彼は「すみません」と頭を下げ、こう言いました。「母の体調が悪くなりまして、母の看病と弟たちの面倒をみることをしなくてはなりませんで・・・」

彼の家は母子家庭で、彼には幼い弟と妹がいました。母親は虚弱で仕事に就いていません。家には電話がなく、公衆電話まで出向いて電話を掛けるゆとりがなかったようです。

わたしは、いきなり彼を𠮟りつけたことを深く反省しました。それ以降、叱るときには、まず理由を聞いてから叱るようになりました。

その後、わたしは彼に言いました。「君はいつも明るい顔で頑張っているよね。偉いなあ」

「偉くなんかないですよ。ぼくは幸せ者です。学校を終えて家に帰ると、まず弟と妹がぼくに嬉しそうに纏(まと)い付きます。母はいつも『おかえり。ご苦労様』と優しいことばをかけてくれます」そう笑顔で彼は答えました。

彼は、幼い弟と妹、そして母をささえることで、自分が家族の役に立っていることを実感していました。

アドラーが幸せに生きるための条件として挙げたのは、自己受容・世界への基本的な信頼感・貢献感の三つでした(アドラーは、この三つを総称して「共同体感覚」と呼んでいます)。S君が自分のことを「幸せ者」と感じる要因は、家族への貢献感にあったようです。

元気なお年寄りを弱らせるのは簡単なことです。「あなたが買い物に行っている間に何かやっておくことはないかしら」というおばあちゃんには、こう言えばよいのです。「おばあちゃんは、何もしなくてもいいのよ。炬燵でミカンでも食べながらテレビを見ていてちょうだい」善意と思えるこの言葉が貢献感を奪い、おばあちゃんの生きる気力を弱らせるるのです。

「おばあちゃんがテレビを見ながら留守番をしていてくれたので、安心して買い物に行ってこれたわ。助かりました、ありがとう」そう言えばお年寄りは、「自分は家族の役に立っている」と感じ、元気になることでしょう。

幼少時に母親を亡くした、問題行動を起こした生徒の保護者と面談したときのことです。生徒の面倒をずっと見てきた祖母がやってきました。

次の日、その生徒に「オマエのおばあちゃん『先生、いつも孫がご迷惑をおかけして申し訳ありません』と言って頭を下げ、オマエのことを心配していたぞ」と言いました。

すると生徒は「少しくらい心配をかけた方が、ばあちゃん、『死ぬに死ねない』といって長生きしますよ」と言いました。「何ていうことを言うんだ!」と叱責したのは言うまでもありません。ですが内心では「鋭いことを言う生徒だ。この孫の存在が祖母の貢献感を育んでいるのかもしれない」と思いました。
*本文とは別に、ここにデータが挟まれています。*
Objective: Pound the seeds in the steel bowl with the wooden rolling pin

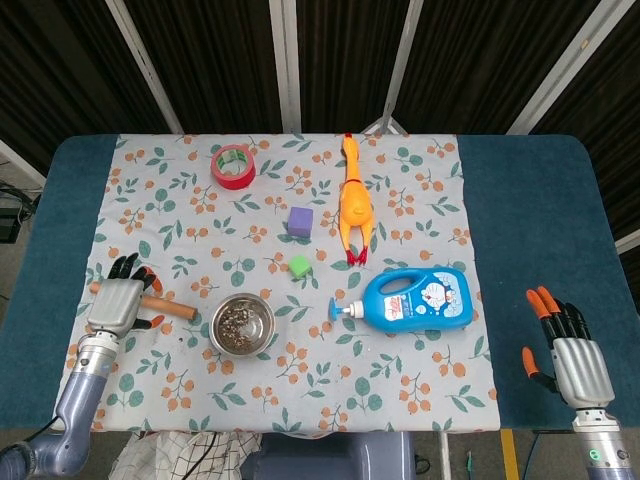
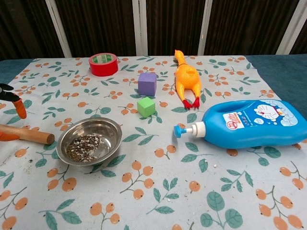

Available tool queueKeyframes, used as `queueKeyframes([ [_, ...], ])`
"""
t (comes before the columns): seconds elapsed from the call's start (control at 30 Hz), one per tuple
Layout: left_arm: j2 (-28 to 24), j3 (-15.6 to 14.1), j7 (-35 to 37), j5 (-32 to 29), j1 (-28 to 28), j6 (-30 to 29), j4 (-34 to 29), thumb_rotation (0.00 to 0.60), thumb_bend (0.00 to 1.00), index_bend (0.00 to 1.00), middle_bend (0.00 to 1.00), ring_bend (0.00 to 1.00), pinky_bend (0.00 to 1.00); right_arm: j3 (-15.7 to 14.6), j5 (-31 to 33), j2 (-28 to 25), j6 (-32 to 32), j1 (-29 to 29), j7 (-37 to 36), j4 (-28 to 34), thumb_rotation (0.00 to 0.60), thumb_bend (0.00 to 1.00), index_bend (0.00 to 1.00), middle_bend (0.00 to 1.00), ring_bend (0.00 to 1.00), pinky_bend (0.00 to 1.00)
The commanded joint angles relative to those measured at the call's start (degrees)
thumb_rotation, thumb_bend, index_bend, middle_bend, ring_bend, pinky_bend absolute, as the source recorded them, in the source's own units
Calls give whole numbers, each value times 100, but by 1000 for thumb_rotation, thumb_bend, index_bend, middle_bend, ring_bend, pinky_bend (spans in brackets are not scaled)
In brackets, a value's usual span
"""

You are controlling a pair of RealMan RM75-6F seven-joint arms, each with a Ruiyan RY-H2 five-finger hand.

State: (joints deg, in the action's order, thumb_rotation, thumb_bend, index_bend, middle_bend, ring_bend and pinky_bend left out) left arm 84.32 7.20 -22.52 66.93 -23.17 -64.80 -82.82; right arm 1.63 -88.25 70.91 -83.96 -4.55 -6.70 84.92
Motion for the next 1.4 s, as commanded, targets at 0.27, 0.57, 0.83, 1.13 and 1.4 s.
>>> queueKeyframes([
  [0.27, 197, -66, -153, -37, -114, 92, 158, 600, 286, 452, 275, 0, 0, 2, -2, 8, 3, -4, 15, 2, 600, 522, 0, 0, 0, 0],
  [0.57, 331, -60, -408, -124, -241, 138, 139, 600, 336, 478, 282, 0, 0, 10, 11, 15, -11, 5, 14, 1, 600, 522, 0, 0, 0, 0],
  [0.83, 388, -83, -541, -203, -304, 177, 145, 600, 336, 478, 285, 0, 0, 9, 2, 18, -16, 4, 18, 2, 600, 522, 0, 0, 0, 0],
  [1.13, 468, -108, -642, -287, -346, 196, 159, 600, 415, 500, 310, 0, 0, 12, 16, 14, -10, 7, 6, 10, 600, 521, 0, 0, 0, 0],
  [1.4, 486, -148, -590, -257, -343, 165, 181, 600, 498, 537, 431, 32, 0, 10, 11, 15, -14, 9, 6, 7, 600, 521, 0, 0, 0, 0],
])
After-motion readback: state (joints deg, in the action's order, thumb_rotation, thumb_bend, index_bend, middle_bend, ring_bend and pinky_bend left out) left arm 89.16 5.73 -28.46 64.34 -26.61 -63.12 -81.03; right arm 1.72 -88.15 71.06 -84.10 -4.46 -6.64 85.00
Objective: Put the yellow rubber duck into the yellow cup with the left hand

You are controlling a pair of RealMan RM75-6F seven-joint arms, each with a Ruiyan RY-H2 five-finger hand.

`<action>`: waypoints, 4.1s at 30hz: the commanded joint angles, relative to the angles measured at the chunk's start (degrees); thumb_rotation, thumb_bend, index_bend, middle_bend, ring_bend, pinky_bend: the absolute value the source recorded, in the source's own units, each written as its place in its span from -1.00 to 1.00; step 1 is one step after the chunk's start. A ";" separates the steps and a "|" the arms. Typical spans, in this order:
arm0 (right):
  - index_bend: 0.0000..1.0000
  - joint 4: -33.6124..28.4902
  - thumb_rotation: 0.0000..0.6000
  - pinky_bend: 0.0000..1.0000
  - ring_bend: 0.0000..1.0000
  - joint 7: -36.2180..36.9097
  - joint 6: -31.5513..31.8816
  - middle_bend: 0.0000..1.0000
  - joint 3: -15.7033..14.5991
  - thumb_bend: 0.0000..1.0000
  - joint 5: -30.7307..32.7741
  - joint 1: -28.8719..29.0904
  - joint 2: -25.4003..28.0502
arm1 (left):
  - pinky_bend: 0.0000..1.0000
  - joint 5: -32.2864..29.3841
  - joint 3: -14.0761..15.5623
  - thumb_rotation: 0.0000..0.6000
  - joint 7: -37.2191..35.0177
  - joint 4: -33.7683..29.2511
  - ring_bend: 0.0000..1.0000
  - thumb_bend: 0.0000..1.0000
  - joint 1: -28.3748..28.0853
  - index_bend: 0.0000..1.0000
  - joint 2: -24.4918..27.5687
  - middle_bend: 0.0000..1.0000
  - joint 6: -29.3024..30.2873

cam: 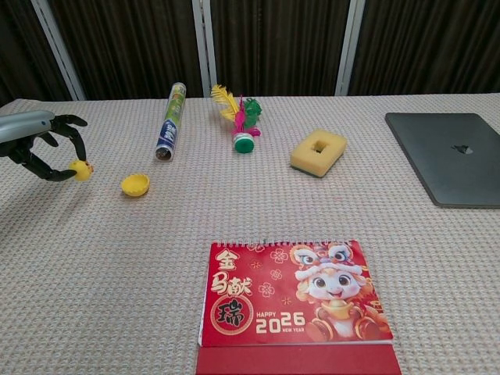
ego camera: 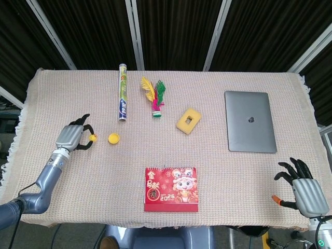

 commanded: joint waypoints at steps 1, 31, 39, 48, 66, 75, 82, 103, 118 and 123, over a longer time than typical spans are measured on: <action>-0.11 0.01 1.00 -1.00 -1.00 -0.10 0.08 -0.63 -0.05 -0.94 -0.04 -0.04 -0.07 | -0.65 -0.66 -0.63 1.00 -0.02 -0.18 -0.81 -0.22 -0.38 -0.05 -0.33 -1.00 -0.19; -0.11 -0.05 1.00 -1.00 -1.00 1.14 0.08 -0.63 -0.32 -0.94 -0.17 0.02 0.14 | -0.65 -2.37 -1.26 1.00 3.48 0.81 -0.79 -0.22 -3.54 -0.03 -4.50 -1.00 -1.63; -0.11 -0.06 1.00 -1.00 -1.00 1.44 0.07 -0.63 -0.37 -0.94 -0.17 0.02 0.19 | -0.65 -2.69 -1.19 1.00 3.87 1.15 -0.79 -0.22 -3.82 -0.03 -5.04 -1.00 -1.84; -0.11 -0.14 1.00 -1.00 -1.00 1.59 0.03 -0.63 -0.40 -0.94 -0.08 0.01 0.25 | -0.64 -3.06 -1.25 1.00 4.20 1.95 -0.79 -0.22 -4.21 -0.02 -5.90 -1.00 -2.06; -0.10 -0.08 1.00 -1.00 -1.00 1.94 -0.04 -0.63 -0.45 -0.94 -0.13 0.08 0.26 | -0.64 -3.55 -1.56 1.00 4.31 3.79 -0.78 -0.22 -4.81 -0.02 -7.39 -0.99 -2.31; -0.11 -0.09 1.00 -1.00 -1.00 2.28 -0.13 -0.63 -0.48 -0.94 -0.10 0.12 0.32 | -0.63 -3.55 -1.91 1.00 4.12 4.88 -0.78 -0.22 -5.24 -0.02 -8.17 -0.99 -2.50; -0.10 -0.14 1.00 -1.00 -1.00 2.65 -0.19 -0.63 -0.53 -0.94 -0.13 0.14 0.37 | -0.63 -3.09 -1.83 1.00 4.13 5.26 -0.78 -0.22 -5.48 -0.01 -8.93 -1.00 -2.45; -0.10 -0.01 1.00 -1.00 -1.00 3.25 -0.06 -0.63 -0.60 -0.94 -0.28 0.13 0.42 | -0.62 -2.66 -2.00 1.00 4.19 5.26 -0.78 -0.23 -5.58 -0.04 -9.33 -0.99 -1.91; -0.10 0.02 1.00 -1.00 -1.00 3.21 0.01 -0.63 -0.58 -0.94 -0.29 0.13 0.37 | -0.62 -2.06 -1.45 1.00 4.28 5.24 -0.78 -0.43 -5.19 -0.23 -9.12 -1.00 -1.76; -0.10 0.03 1.00 -1.00 -1.00 3.17 0.04 -0.63 -0.59 -0.94 -0.31 0.12 0.35 | -0.62 -2.06 -1.29 1.00 4.15 5.41 -0.78 -0.52 -5.06 -0.34 -9.11 -1.00 -2.01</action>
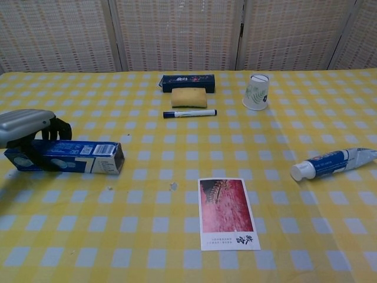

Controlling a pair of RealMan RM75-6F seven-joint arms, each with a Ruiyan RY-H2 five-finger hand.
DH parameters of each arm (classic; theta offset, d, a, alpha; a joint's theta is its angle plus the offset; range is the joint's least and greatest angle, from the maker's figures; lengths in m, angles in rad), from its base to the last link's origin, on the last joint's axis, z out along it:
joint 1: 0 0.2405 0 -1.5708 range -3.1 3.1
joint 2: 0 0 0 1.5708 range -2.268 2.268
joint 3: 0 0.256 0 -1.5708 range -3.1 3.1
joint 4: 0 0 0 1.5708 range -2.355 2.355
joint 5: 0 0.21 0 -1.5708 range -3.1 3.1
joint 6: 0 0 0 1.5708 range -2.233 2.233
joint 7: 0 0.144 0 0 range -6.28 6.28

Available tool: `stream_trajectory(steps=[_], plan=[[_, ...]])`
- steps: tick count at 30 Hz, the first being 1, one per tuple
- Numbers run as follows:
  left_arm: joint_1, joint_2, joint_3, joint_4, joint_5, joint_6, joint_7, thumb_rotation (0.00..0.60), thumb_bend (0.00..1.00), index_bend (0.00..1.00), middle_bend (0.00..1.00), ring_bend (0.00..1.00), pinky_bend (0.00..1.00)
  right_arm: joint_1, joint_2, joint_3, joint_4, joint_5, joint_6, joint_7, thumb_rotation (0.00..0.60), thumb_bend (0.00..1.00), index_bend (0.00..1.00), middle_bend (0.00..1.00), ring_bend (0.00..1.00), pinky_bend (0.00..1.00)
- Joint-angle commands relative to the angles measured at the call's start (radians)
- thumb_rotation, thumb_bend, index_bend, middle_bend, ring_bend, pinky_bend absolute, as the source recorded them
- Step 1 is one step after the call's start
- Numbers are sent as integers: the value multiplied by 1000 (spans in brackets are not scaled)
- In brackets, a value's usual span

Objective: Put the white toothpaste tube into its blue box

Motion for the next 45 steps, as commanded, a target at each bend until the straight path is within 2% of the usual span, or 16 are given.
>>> stream_trajectory(steps=[1, 5, 15, 20, 24, 33, 39, 45], plan=[[3, 0, -2, 2, -1, 12, -5, 600, 165, 599, 588, 527, 496, -2, 1, -1, -1, -4, 4, 2, 600, 425, 0, 0, 0, 0], [18, 17, -4, -24, 8, 61, 2, 600, 173, 637, 625, 562, 528, -3, 3, -5, -1, -12, 6, 8, 600, 426, 0, 0, 0, 0], [123, 145, 20, -237, 48, 253, 6, 600, 209, 634, 628, 559, 527, -2, 1, -23, 7, -69, 21, 34, 600, 426, 0, 0, 0, 0], [197, 205, 33, -346, 67, 372, -11, 600, 208, 629, 628, 553, 521, 67, 6, -19, 48, -115, -52, 130, 600, 426, 0, 0, 16, 0], [225, 250, 29, -408, 45, 385, -24, 600, 207, 623, 628, 548, 515, 148, 21, 5, 48, -106, -163, 72, 600, 426, 0, 48, 61, 0], [238, 240, 13, -371, 39, 390, -51, 600, 206, 621, 628, 548, 512, 319, -16, 83, 21, 38, -418, -133, 600, 426, 60, 134, 126, 17], [231, 247, 11, -333, 17, 338, -52, 600, 205, 617, 628, 545, 510, 393, -99, 98, 56, 96, -500, -227, 600, 425, 115, 175, 162, 45], [236, 248, -5, -319, 6, 342, -63, 600, 205, 615, 628, 542, 507, 433, -169, 90, 101, 117, -530, -276, 600, 426, 167, 218, 190, 68]])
昨日YMCAでは、アドラーの言う幸せになるための三つの条件についてお話をしました。その中で「YMCAの創立者ジョージ・ウィリアムズは、まことに幸せな人であったと思います」と述べました。

ウィリアムズは、住み込みで呉服店で働いていましたが、彼は自分の部屋に仲間を集め、共に聖書を読んで祈りました。そして語り合いました。この集いが、世界最大規模の非営利団体へと発展したのです。ウィリアムズは社会に貢献したいという強い思いを抱いて、人々をを幸せにする活動に邁進したのに違いありません。

YMCAのメンバーの方々は、みなよいお顔をされていました。不登校などの青少年をサポートする事業の応援をされているとのことで、よいお顔の要因は、やはり貢献感にあるのだなと感じました。

YMCAでは、わたしがお話をする前に、全員で聖書を朗読し、賛美歌を歌いました。そこに仏教の坊主がいてよいのだろうかと思いました。ですがYMCAは、キリスト教の布教や伝道を目的とする会ではないので、その活動に参加するのに宗教が問われることは一切ないとのことでした。

とはいうものの、妻から「あなた、YMCAでお題目を唱えちゃだめよ」言われていましたので、スピーチの前に南無妙法蓮華経を唱えることはいたしませんでした。

みなさんから「よいお話でした」と言われ、ホッとしています。